Eutanasia in Spagna: mons. Gil Tamayo (vescovi), “monumento all’assenza di solidarietà”

Il Partito socialista spagnolo ha presentato ieri una proposta di legge per inserire l’eutanasia tra i servizi erogati dal Sistema sanitario, permettendo l’assistenza per “una morte dignitosa” a chi è colpito da malattia o sofferenza che rende insostenibile la vita, non necessariamente terminale. La proposta è “un monumento all’assenza di solidarietà”, è un “corridoio per la morte volontaria” e promuove “un falso diritto” che si vuole “introdurre in modo artificiale nella società spagnola”. È il commento del portavoce e segretario della Conferenza episcopale, mons. José Maria Gil Tamayo. “È terribile” questa “pretesa di legalizzare il suicidio in Spagna”, ha affermato mons.
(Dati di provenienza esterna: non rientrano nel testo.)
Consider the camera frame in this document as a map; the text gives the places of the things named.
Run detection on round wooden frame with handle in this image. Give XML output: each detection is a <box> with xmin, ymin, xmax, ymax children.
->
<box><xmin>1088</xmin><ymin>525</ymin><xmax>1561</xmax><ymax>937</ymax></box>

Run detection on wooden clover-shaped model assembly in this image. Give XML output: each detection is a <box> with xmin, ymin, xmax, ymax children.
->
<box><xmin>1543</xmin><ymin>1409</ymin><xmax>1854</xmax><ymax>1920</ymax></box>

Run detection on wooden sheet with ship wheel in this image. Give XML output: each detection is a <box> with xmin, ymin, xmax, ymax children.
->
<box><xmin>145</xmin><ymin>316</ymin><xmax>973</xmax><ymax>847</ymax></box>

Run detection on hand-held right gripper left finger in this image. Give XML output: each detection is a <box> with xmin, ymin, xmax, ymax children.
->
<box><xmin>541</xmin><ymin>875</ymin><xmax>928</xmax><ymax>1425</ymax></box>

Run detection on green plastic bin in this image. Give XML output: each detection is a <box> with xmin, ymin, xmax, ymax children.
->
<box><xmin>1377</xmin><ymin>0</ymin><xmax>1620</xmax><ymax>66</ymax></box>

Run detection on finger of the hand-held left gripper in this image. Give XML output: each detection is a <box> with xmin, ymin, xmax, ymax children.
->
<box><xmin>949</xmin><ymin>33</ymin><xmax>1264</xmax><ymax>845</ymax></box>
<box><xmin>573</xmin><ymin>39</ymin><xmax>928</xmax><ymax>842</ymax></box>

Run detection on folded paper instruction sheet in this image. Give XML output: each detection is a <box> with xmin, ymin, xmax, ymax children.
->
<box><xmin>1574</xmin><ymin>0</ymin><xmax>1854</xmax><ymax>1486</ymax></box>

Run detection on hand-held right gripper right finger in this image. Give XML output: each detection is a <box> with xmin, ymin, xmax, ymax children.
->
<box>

Gil Tamayo, secondo il quale le situazioni di malattia grave sono da accompagnare con “le migliori cure palliative” nel “rispetto del diritto inalienabile delle persone alla vita”. Critico anche il Forum delle famiglie: la proposta di legge “è la conseguenza della riduzione della famiglia a forme di convivenza in cui l’interesse particolare di ciascuno prevale sul tutto; puzza di egoismo il voler eliminare coloro che ‘disturbano’ e di risparmio sui costi che questo tipo di persone comportano”, ha dichiarato il presidente Ignacio García-Juliá. “In Spagna abbiamo eccellenti servizi di cure palliative e ci sono programmi pionieristici per pazienti cronici” ha sottolineato García-Juliá: “Si tratta di eliminare la sofferenza delle persone, non le persone che soffrono”.